Skeptic hollered, "WHO’S ON THE ROOF?"
"Yes." Mr. Compress happily nodded.
“AAAAAAAAAAAAAAAAAAUUUUUUGH!!!”
~
Dabi was taking a walk, meandering through the corridors of the mansion at random. Suddenly, one of the double doors in his path slammed open and out tumbled Mr. Compress, with the roaring voice of Skeptic following him.
“Get out of my sight you IDIOTIC ILLUSIONIST!”
By the time the doors slammed closed, said illusionist had gracefully transformed his tumble into a somersault and ended up back on his feet in a victorious pose. He then turned to Dabi and waved, “Why hello Dabi, and how are you this fine day?”
Dabi took in the man’s composure, then observed the newly formed cracks on the door frame, before shrugging, “Nothing much. Just taking a walk around.”
“Ah yes, avoiding your responsibilities as usual.
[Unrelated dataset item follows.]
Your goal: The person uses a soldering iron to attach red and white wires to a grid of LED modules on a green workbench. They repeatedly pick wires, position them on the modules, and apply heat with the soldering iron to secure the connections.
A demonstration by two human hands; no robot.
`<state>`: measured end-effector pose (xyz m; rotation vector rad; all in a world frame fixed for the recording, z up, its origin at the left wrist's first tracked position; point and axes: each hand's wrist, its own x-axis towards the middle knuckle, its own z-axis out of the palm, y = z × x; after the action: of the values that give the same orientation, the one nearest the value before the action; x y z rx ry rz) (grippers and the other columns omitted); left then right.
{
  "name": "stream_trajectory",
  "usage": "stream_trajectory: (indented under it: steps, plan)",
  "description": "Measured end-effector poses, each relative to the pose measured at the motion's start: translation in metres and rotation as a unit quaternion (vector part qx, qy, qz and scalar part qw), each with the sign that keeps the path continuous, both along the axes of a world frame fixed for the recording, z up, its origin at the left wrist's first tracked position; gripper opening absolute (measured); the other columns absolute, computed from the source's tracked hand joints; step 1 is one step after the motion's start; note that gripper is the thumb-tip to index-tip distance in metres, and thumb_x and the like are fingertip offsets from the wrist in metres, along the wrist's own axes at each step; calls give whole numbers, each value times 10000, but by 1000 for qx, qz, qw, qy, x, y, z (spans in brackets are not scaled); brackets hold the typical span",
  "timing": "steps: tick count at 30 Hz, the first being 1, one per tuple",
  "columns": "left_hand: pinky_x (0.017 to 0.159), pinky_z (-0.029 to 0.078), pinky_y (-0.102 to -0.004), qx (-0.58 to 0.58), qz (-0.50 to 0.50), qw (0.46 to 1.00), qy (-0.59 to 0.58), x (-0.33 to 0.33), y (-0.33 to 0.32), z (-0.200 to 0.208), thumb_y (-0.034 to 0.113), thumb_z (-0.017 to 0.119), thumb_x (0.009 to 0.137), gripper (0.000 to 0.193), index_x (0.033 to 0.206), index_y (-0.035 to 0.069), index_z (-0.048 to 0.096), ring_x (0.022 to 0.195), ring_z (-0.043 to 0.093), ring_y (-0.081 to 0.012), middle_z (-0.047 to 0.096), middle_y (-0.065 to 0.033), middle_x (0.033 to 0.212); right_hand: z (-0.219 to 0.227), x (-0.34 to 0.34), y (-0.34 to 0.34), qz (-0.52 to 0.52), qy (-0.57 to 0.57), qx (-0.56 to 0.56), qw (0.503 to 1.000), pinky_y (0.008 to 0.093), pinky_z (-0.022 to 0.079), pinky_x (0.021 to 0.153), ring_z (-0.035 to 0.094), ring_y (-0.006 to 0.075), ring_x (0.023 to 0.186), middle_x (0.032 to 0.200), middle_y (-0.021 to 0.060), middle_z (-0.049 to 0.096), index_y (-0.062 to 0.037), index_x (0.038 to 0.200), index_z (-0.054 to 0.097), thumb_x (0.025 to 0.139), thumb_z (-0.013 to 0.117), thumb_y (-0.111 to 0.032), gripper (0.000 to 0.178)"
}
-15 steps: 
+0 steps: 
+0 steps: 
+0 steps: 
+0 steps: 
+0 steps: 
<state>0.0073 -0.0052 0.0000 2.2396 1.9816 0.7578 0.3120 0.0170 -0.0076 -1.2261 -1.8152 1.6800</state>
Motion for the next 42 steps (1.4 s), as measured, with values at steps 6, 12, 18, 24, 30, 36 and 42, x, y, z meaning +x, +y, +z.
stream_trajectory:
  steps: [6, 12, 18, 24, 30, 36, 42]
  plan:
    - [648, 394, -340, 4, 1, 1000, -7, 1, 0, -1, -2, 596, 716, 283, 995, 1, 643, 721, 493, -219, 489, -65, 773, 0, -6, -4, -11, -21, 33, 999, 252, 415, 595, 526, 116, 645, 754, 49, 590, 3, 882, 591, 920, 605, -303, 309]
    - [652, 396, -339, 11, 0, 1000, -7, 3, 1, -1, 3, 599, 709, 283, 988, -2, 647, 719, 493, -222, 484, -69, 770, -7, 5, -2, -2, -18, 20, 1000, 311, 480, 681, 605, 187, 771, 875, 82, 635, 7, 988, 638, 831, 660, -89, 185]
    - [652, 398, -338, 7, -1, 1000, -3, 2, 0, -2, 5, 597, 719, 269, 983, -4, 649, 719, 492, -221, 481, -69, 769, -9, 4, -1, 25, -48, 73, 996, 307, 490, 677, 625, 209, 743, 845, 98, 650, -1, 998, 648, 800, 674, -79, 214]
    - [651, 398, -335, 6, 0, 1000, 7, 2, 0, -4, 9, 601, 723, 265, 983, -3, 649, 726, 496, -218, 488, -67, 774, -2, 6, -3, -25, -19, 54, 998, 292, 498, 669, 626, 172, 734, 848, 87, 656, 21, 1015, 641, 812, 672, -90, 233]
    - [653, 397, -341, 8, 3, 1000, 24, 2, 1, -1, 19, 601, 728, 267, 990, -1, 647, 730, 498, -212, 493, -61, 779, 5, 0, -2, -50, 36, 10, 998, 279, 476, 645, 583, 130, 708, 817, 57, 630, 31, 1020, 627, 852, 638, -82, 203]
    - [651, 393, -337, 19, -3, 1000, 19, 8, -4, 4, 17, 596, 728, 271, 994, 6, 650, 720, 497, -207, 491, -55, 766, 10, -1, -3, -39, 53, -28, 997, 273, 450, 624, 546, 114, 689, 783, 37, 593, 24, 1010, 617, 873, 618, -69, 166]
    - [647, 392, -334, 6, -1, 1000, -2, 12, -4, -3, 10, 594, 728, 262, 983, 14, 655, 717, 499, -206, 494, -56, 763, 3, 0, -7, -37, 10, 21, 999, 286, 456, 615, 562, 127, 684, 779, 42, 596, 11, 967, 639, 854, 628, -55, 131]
May I join you?”
“Eh, knock yourself out.” Dabi said, rolling his eyes at the showman, as if he was going to leave Dabi alone if he told him to scram. As he continued down the hall, now walking side-by-side with Mr. Compress, Dabi decided to address the elephant in the room. “Alright, I’ll bite. What exactly did you do to piss off I.T. McGee?”
The masked magician visibly lit up, in spite of his concealed expression, and immediately began to answer Dabi’s question. “Well Dabi, in order to tell you about what just happened, I’d have to give you a quite a bit of backstory to get there. You see, when you make your rounds as an entertainer…” Mr. Compress continued as he took off his mask to show Dabi his Cheshire grin, “… you learn a few classic routines.”